* Task item:
Which lines in the entries below contain the string "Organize"? Show each of them in full.

————————

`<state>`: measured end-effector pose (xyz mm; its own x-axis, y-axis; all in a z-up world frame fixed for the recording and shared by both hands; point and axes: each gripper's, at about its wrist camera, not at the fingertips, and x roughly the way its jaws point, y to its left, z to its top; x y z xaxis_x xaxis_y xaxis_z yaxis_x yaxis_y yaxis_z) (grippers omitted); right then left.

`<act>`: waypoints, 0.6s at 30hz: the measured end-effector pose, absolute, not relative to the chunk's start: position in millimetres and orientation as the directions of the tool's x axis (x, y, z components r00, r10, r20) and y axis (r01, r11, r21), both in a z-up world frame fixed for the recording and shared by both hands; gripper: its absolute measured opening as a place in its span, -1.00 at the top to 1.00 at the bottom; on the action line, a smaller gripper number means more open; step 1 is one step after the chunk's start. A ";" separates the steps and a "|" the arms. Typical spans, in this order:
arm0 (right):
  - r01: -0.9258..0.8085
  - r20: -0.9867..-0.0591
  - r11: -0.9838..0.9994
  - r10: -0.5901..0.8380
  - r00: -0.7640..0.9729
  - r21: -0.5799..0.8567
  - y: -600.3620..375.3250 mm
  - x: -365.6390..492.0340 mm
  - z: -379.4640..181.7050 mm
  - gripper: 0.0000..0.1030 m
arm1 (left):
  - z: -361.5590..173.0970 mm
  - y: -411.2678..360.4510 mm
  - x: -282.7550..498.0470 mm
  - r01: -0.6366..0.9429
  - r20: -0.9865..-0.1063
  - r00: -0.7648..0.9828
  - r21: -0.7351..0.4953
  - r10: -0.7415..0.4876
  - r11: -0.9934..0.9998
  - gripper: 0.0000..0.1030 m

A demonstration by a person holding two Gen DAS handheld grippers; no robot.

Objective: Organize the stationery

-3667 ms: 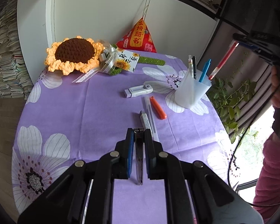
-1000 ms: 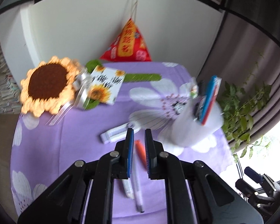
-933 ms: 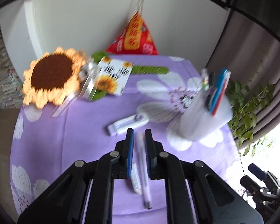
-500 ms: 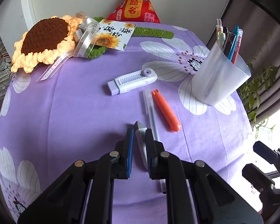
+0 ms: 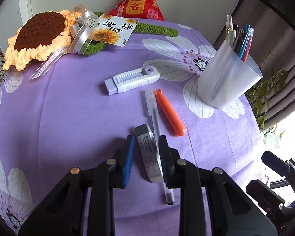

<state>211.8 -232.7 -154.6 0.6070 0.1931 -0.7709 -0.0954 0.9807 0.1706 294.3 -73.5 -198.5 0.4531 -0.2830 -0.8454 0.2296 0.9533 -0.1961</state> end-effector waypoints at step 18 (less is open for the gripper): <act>-0.139 -0.785 0.977 0.213 0.582 0.162 -206.8 223.8 -153.2 -0.23 | -183.5 -20.9 268.3 0.185 -0.804 0.488 -0.284 -0.339 0.941 0.92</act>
<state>223.8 -206.8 -153.2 0.5821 0.2132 -0.7847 -0.1393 0.9769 0.1621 268.3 -20.9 -183.5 0.4885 -0.3391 -0.8040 0.1850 0.9407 -0.2844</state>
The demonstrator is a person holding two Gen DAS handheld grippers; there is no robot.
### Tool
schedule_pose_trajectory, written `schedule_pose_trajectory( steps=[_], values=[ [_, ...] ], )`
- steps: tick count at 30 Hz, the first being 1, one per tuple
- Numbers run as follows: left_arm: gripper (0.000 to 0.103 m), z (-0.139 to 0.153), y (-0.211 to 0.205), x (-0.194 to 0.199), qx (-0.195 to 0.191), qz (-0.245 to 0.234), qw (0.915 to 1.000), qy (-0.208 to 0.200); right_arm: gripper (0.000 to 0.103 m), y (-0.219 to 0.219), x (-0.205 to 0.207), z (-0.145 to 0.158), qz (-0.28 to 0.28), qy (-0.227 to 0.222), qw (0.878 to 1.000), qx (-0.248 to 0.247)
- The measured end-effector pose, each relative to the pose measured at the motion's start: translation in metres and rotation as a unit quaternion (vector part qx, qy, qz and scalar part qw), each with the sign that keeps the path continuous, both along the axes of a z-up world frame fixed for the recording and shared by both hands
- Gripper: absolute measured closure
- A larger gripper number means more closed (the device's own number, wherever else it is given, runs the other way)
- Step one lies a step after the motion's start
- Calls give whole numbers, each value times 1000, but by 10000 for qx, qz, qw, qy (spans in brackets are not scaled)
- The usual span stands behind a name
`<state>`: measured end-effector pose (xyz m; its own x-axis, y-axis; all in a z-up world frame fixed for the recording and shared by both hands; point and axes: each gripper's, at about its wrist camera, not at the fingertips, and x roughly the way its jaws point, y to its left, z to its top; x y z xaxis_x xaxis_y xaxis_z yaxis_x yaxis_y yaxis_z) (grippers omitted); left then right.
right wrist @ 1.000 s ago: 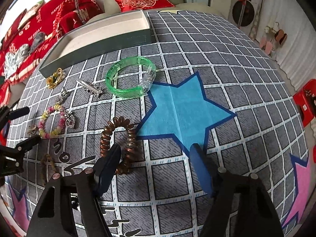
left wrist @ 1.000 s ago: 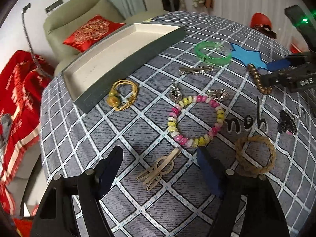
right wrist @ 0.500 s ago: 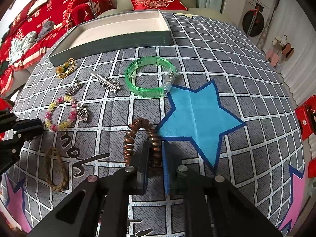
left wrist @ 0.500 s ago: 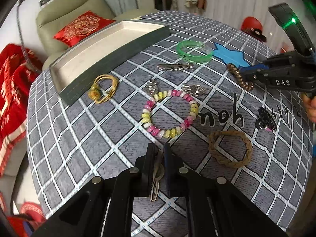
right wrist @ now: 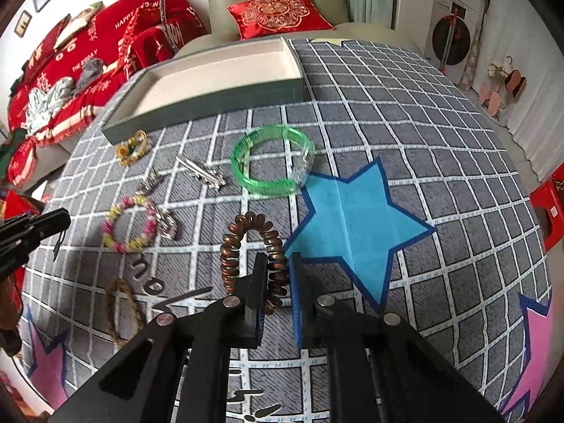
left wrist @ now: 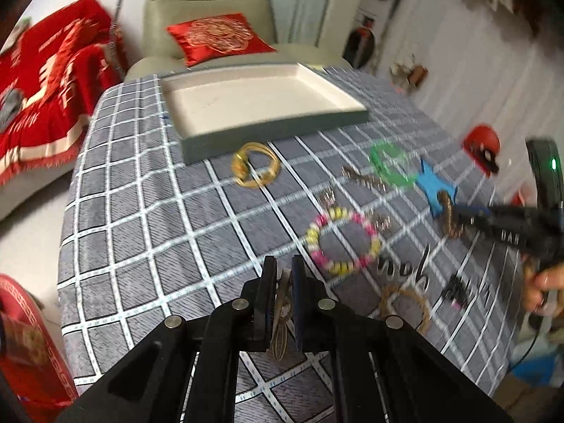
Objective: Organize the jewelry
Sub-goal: 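Carry both items into the white tray while the right tool opens, releasing the bead bracelet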
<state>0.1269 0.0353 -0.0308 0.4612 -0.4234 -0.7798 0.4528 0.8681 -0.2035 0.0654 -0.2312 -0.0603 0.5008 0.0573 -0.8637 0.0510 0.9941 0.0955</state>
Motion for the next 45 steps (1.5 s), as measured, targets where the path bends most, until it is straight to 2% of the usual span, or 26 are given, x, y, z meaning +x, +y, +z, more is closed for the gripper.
schedule_pose_trajectory(
  steps=[5, 9, 12, 15, 16, 23, 27, 28, 32, 39, 45],
  values=[
    [78, 19, 5, 10, -204, 208, 9995, -73, 90, -1, 14, 20, 86, -151, 9994, 287],
    [79, 36, 1, 25, -364, 345, 9987, -136, 90, 1, 29, 32, 164, -250, 9991, 305],
    [78, 47, -6, 40, -313, 506, 9981, -175, 90, 3, 47, 45, 258, -370, 9986, 279],
    [78, 56, -13, 60, -345, 604, 9973, -225, 90, 5, 79, 61, 366, -511, 9976, 297],
    [78, 59, -15, 68, -406, 630, 9970, -209, 90, 5, 79, 61, 366, -511, 9976, 297],
    [78, 67, -35, 122, -373, 817, 9954, -319, 90, 9, 153, 63, 467, -474, 9964, 528],
    [78, 59, -42, 159, -371, 1010, 9938, -267, 90, 14, 201, 52, 474, -403, 9968, 492],
    [78, 56, -44, 166, -372, 1050, 9934, -262, 90, 14, 201, 52, 474, -403, 9968, 492],
    [79, 40, -52, 202, -275, 1223, 9920, -179, 90, 14, 239, 30, 400, -251, 9977, 476],
    [78, 2, -65, 238, 124, 1337, 9909, 51, 90, 15, 270, 0, 284, -38, 9984, 481],
    [78, -19, -74, 248, 466, 1336, 9899, 118, 90, 16, 279, -20, 247, 113, 9989, 390]
  ],
)
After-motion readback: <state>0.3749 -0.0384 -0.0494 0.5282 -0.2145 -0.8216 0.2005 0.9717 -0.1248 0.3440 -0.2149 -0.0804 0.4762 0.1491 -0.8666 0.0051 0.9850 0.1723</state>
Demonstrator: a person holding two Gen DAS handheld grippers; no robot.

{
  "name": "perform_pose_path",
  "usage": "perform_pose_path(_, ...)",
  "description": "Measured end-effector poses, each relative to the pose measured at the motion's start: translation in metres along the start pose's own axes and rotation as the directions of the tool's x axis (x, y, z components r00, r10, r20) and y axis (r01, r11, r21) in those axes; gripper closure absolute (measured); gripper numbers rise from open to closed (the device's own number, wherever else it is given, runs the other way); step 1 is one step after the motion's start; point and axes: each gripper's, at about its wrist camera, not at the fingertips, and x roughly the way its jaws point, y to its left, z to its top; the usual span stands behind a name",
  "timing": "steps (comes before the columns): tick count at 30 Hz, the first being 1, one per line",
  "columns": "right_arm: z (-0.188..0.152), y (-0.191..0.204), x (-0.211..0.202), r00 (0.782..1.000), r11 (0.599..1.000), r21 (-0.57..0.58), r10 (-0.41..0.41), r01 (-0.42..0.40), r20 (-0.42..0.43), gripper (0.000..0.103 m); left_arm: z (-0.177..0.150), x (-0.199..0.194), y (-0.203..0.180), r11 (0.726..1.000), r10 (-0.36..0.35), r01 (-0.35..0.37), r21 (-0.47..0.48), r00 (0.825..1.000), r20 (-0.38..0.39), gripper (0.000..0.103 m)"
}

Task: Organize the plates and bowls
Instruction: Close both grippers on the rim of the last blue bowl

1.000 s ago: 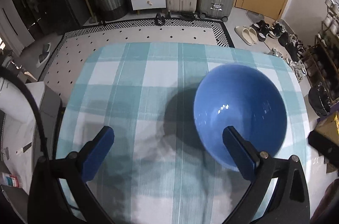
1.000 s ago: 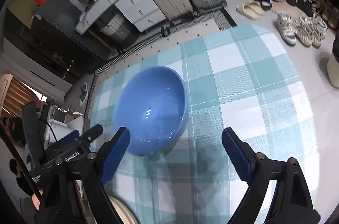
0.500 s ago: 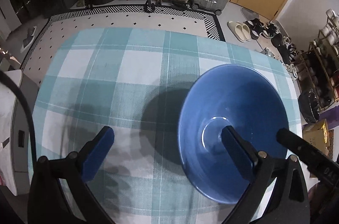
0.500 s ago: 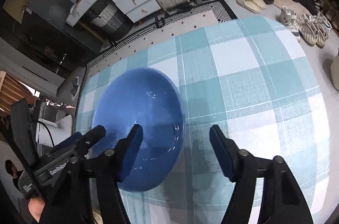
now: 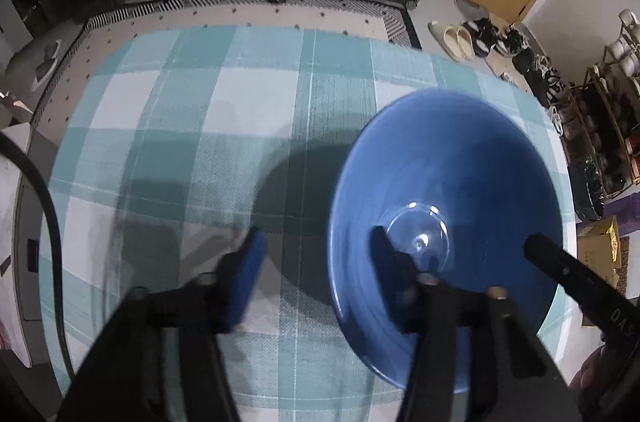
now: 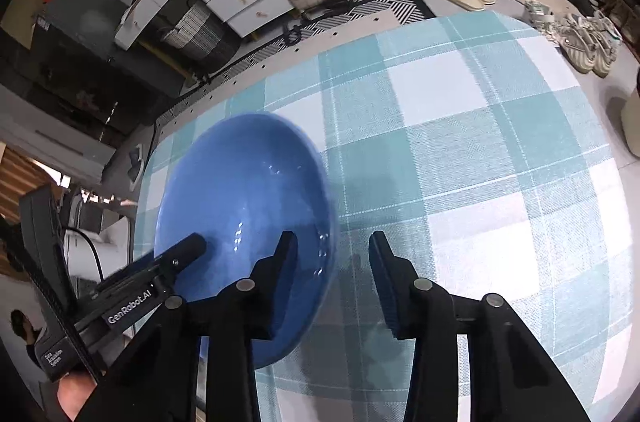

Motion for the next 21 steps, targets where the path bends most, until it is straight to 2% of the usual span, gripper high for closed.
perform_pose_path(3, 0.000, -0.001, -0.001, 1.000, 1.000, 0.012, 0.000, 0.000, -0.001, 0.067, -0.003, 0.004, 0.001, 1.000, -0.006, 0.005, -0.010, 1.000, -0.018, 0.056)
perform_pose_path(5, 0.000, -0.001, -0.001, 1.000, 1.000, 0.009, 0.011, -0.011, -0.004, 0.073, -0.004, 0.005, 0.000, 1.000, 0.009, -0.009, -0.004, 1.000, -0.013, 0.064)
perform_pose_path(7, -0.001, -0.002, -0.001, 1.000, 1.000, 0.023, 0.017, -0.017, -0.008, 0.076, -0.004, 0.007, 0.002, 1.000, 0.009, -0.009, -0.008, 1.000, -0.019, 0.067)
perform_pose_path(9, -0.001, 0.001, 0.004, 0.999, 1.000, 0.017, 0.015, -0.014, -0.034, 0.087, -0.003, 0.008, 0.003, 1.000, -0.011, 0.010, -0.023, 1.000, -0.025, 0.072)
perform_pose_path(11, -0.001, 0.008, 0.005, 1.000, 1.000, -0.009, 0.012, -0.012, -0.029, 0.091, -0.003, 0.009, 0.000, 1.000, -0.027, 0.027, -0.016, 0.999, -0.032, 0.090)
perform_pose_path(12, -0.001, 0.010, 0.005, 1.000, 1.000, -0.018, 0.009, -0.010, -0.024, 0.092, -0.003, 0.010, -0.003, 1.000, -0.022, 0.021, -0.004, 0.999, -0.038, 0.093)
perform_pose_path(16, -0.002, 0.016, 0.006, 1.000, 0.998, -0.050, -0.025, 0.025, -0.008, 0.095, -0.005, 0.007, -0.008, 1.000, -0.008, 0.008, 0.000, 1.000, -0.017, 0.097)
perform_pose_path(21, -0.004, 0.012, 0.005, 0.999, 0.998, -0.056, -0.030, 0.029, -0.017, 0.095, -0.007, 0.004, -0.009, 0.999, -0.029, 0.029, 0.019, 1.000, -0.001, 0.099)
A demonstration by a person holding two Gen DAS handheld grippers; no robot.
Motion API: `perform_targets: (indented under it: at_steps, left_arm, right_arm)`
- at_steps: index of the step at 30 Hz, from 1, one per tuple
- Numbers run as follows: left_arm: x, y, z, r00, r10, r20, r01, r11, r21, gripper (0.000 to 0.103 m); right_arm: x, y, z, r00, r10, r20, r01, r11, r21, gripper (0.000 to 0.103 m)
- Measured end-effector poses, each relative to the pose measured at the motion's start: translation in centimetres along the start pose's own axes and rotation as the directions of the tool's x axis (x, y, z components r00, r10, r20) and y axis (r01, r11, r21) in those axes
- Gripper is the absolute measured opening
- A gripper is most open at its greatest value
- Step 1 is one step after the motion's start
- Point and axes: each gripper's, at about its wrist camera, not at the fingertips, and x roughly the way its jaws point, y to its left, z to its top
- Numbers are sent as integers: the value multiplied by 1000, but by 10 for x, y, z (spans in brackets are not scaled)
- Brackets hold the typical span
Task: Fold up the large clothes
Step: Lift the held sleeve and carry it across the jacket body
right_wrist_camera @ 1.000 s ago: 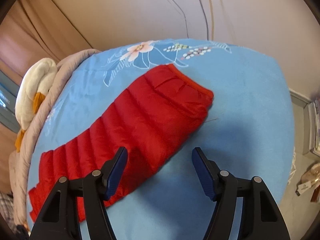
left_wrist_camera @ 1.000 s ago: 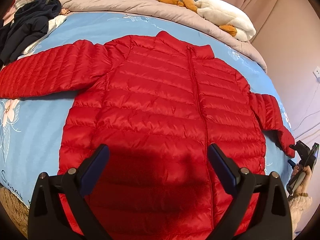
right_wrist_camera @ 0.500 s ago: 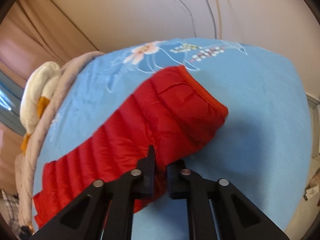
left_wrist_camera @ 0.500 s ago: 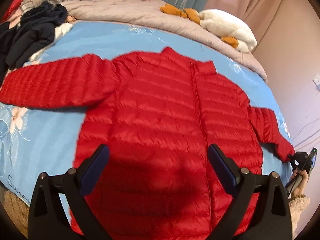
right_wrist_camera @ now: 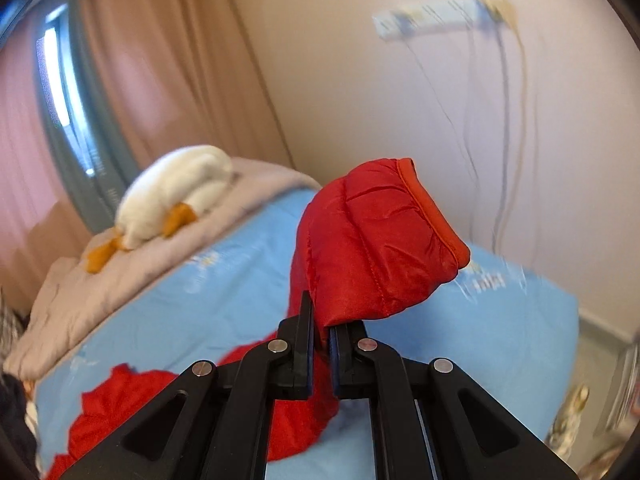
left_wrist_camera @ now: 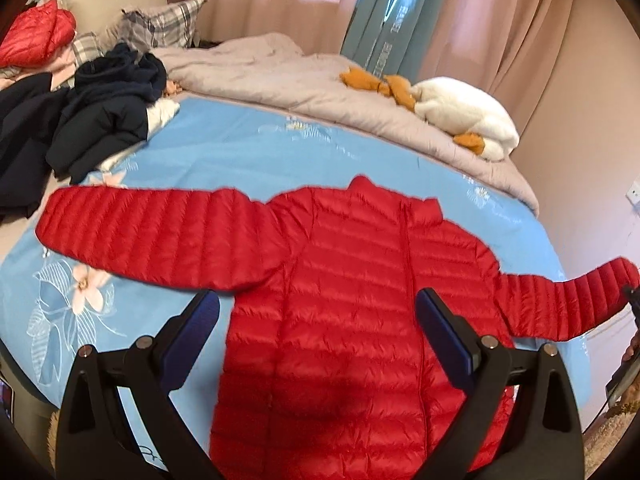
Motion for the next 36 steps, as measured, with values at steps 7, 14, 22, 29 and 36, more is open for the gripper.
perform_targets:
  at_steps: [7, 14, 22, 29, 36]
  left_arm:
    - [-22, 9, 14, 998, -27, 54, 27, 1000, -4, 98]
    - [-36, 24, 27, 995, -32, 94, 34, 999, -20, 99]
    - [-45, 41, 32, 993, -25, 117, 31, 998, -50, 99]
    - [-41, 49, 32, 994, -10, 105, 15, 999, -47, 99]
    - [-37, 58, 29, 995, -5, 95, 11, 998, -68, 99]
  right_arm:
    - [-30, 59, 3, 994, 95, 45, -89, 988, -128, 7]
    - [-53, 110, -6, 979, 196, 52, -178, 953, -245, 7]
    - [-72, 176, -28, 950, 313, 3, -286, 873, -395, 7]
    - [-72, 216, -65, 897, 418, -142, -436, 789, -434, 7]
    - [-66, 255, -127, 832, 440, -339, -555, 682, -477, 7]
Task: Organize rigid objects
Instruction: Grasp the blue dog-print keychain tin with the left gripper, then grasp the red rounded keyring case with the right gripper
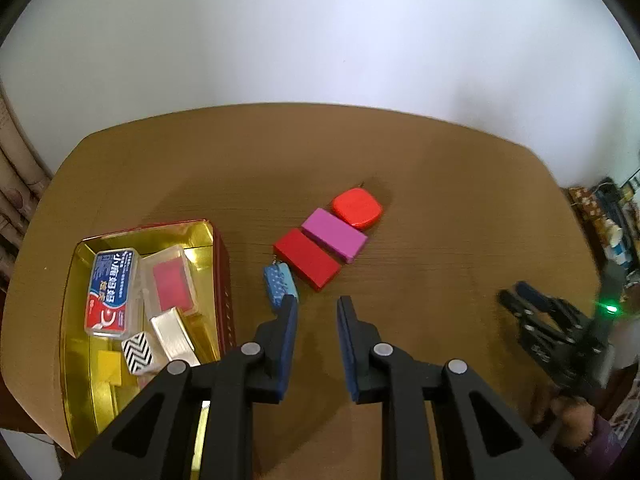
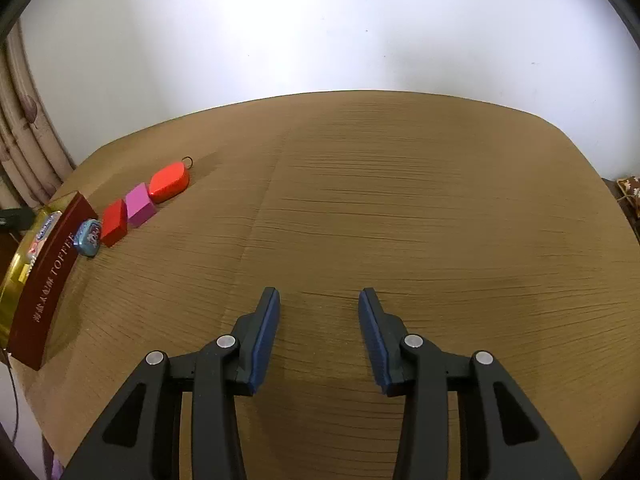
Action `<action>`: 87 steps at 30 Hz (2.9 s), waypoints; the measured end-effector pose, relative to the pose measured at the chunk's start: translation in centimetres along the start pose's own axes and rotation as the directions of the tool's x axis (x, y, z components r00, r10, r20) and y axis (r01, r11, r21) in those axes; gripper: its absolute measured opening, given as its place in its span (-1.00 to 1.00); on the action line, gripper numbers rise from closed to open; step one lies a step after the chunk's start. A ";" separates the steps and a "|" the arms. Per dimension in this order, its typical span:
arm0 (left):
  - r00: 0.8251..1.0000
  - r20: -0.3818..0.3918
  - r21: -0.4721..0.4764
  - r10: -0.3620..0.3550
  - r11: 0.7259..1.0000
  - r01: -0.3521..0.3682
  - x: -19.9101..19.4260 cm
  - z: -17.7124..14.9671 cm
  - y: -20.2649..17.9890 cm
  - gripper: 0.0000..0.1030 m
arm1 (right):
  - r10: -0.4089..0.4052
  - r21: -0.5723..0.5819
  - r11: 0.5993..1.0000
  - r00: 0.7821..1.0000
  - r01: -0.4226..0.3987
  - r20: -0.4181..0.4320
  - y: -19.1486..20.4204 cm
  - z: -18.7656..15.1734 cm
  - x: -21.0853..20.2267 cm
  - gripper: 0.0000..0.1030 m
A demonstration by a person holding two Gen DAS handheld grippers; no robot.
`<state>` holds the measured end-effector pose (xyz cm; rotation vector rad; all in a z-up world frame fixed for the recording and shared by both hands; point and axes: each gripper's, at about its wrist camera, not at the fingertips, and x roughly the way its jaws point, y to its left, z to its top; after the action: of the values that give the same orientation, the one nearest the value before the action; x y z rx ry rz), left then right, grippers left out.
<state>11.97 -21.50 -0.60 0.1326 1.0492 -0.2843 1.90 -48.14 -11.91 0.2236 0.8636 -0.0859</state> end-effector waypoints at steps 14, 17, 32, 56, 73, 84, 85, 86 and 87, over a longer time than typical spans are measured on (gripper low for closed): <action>0.995 -0.080 0.002 0.062 0.998 -0.062 4.8 0.9 0.8 -0.60 | 0.045 0.004 0.999 0.999 -0.045 -0.001 -1.0 0.0 -0.7 -0.16; 0.992 -0.098 -0.008 0.077 0.997 -0.079 5.9 1.0 1.0 -0.60 | 0.047 0.002 0.999 0.999 -0.047 -0.001 -0.9 -0.1 -0.9 -0.14; 0.984 -0.147 -0.048 0.100 0.993 -0.108 9.1 1.5 2.1 -0.31 | 0.057 0.001 0.998 0.998 -0.057 -0.007 -1.1 -0.2 -1.2 -0.05; 0.995 -0.098 -0.071 0.032 0.997 -0.039 8.3 -1.8 0.2 -0.39 | 0.066 0.002 0.998 0.998 -0.066 -0.015 -0.7 -0.5 -1.3 0.07; 0.995 -0.065 -0.113 -0.073 0.991 0.066 0.8 -6.8 -0.1 -0.39 | 0.169 -0.065 0.983 0.983 -0.174 -0.068 2.3 3.0 0.3 -0.08; 0.995 -0.030 -0.124 -0.095 0.988 0.091 -1.7 -7.3 1.8 -0.39 | 0.239 -0.140 0.956 0.961 -0.257 -0.136 11.5 10.7 5.9 -0.04; 0.995 -0.029 -0.127 -0.095 0.988 0.090 -1.7 -7.3 2.1 -0.39 | 0.224 -0.153 0.957 0.964 -0.245 -0.141 12.0 10.9 6.4 -0.04; 0.995 -0.028 -0.129 -0.096 0.987 0.092 -1.5 -7.2 2.2 -0.39 | 0.222 -0.161 0.956 0.964 -0.245 -0.145 12.5 11.0 6.8 -0.02; 0.994 -0.029 -0.131 -0.101 0.987 0.096 -1.4 -7.2 2.4 -0.39 | 0.220 -0.167 0.955 0.964 -0.244 -0.152 12.7 11.1 7.3 0.00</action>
<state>6.02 -17.21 -3.00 -0.0315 1.1081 -0.3035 16.94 -38.16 -8.47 0.1571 0.9656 0.2311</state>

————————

* Response box:
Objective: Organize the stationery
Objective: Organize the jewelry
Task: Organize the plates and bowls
Task: Organize rigid objects

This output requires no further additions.